Shortly afterwards, in the run-up to the album’s release, the music press published its lyric sheet as a promotional doublepage spread. The spread was full of blanked-out words, black bars on white, making it look like a chessboard. I thought it might be some kind of fill-in-the-blank puzzle, some kind of tease. It took me some time to realize that what was blanked out was every instance of profanity in the lyrics. On the album, presumably, all this would be unhidden, uncensored, unapologetic. I couldn’t wait to hear it. Late in August, I returned to Woolworths and left this time in triumph, The Holy Bible clutched under my coat like a samizdat publication. The album dropped into the summer of 1994 and split it open with the force of a depth charge.

REVOLUTION REVOLUTION REVOLUTION REVOLUTION

Phil Bird: “I can remember Faster coming out, it being dismissed on some ‘Jukebox jury’ type show on GLR – ‘they’re good – but you can’t really hear the words,’ I remember the video (probably from the ITV chart show) and Top of the Pops and just being blown away by it. I was only twelve and don’t think I really got it completely, but there was just something about the combination of music and slogans that drew me in. It wasn’t like everything else.”

History, of course, has a habit of not ending, and certainly hadn’t ended in the 90s. It’s curious how bored I felt, given how much was going on under the end-of-history radar. The early 90s saw riots in Los Angeles, the splintering of Yugoslavia, and, closer to home, the dismantling of the Labour Party’s reason for existing. As some things fell apart, other things were brought together: in August 1994, the IRA declared a unilateral ceasefire which would last until 1996. Two months before this, the summer of 1994 kicked off with a jamming of the BBC’s switchboard with over 25,000 outraged calls — still a record number — following the appearance on its chart showcase Top of the Pops of a man in a black balaclava, which many offended viewers interpreted as a showing of paramilitary solidarity. For me, the balaclava’s arguable menace was fatally undermined by the fact that someone had scrawled “JAMES” across it in white paint, as though his Mam had sought to guard against anyone else mistakenly picking it up from the school cloakroom.

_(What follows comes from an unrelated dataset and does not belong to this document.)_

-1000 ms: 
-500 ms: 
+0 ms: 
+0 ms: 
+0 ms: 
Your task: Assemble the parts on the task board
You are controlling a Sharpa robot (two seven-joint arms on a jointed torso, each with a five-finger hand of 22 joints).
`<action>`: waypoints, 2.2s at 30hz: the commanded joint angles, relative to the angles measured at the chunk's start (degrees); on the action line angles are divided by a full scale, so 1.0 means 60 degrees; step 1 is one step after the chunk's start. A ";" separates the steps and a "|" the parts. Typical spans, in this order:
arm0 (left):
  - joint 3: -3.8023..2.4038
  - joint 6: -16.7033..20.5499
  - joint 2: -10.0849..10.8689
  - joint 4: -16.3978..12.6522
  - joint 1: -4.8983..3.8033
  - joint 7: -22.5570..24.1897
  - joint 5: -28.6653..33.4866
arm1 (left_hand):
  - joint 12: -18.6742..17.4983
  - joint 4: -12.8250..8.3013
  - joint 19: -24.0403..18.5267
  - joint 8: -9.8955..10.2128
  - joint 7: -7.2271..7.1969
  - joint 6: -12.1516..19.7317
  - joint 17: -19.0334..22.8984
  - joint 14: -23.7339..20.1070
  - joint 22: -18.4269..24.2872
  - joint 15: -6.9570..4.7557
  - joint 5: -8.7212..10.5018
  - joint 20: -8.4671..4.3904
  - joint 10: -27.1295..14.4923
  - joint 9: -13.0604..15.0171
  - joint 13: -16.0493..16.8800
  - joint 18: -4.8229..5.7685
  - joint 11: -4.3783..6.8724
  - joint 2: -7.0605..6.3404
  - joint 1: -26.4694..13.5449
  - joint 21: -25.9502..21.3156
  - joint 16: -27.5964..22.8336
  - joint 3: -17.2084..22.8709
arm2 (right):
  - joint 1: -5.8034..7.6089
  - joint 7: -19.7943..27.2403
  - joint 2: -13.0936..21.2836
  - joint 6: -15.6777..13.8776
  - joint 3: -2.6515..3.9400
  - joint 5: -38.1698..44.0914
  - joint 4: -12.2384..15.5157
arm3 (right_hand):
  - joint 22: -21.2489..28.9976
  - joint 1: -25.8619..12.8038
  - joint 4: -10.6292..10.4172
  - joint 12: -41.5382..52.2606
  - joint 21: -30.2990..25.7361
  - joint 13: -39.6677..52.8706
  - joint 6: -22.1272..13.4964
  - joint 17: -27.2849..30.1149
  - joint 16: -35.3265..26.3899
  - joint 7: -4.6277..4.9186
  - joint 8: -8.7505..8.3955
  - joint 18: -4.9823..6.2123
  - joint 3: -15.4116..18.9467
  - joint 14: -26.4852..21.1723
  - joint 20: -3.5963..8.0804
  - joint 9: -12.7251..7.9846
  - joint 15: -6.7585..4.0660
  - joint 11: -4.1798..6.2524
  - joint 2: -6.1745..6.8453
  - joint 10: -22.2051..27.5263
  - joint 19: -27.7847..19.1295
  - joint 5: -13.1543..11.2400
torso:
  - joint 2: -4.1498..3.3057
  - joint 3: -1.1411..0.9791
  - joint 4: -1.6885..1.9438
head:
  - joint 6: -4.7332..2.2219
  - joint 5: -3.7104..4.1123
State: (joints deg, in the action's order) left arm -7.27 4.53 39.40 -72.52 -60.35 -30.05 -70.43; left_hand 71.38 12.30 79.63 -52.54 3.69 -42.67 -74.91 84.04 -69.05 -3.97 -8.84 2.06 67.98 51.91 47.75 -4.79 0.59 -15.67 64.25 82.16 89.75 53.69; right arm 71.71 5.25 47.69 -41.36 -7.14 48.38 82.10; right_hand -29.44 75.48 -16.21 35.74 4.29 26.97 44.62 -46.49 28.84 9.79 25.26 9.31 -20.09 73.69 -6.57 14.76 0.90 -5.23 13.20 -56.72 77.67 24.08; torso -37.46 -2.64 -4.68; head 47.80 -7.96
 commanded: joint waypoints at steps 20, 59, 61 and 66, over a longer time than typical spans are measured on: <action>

James Dean Bradfield — for it is he — fronted a startling performance of the album’s lead single “Faster,” its outrageous impact apparently owing to the militant chic in which he chose to dress, but surely also something to do with the eruption into living rooms across the land of a song which goes on to paraphrase Goebbels, Hesse, and Orwell over Sean Moore’s implacable drums and a scree of speed-metal guitar. The whole spectacle — the scything solo, the military regalia, the final so damn easy to cave in / man kills everything spat out in brutal staccato — was exhilarating. I felt drunk on it. I knew I had chosen to waste my time in pretentious and preposterous obsession with exactly the right band. The Manics were due to reappear on a subsequent week, but after this performance they were, as Nicky Wire recalled with characteristic archness, “overlooked, shall we say.”

Mark Patience: “In the run up to the [2014] Holy Bible tour I would listen to the album on the bus both to and from work every day. I would sit with the lyrics displayed on my phone and really try to make sense of what I was listening to. I found that the album started to get under my skin and into my psyche in a way it hadn’t previously. I found [the lyrics] to be bleakly depressing in tone yet somehow that didn’t translate across to how I felt when I listened to the album.”

Although Mark Patience became a fan of The Holy Bible retrospectively, my engagement with the album twenty years earlier was very like what he describes. The Holy Bible was its own country, with a language you needed to learn in order to cross the border. The album taught me words I didn’t know, mostly in order to describe it adequately. I needed words like “scabrous” and “abrasive” to pin down its peculiar atmosphere, to express its tension and its claustrophobia, to do justice to Bradfield’s furniture-chewing Rottweiler growl. The music felt frantic, jagged, viciously melodic. Guitars prowled and skittered, lashing like the tail of a cornered animal or buzzing like a trapped cloud of flies. And the lyrics! Still a Burroughsian cut-up as on previous albums, still a plethora of namechecks, allusions, politics and history illuminating a world beyond my own — but somehow concentrated and distilled here, and individually focused rather than the scattergun sloganeering they had previously spread interchangeably over several songs.

The album was, at last, not static and not stuck. It was something fast, unstable and unstoppable. It was speed metal, metal and speed. At times its pace felt breakneck, like something unravelling — the headlong slalom of “Revol,” the skittering plunge of “P.C.P.” — but you didn’t want it to slow down. There was a thrill in hanging on for the ride, when so much of my teenage years had been spent chafing at the bit, awaiting the point at which I could pull away and see how fast this thing could go. I may have been moving only inside my head, clinging onto the music, but I was moving at a dazzling, desperate speed.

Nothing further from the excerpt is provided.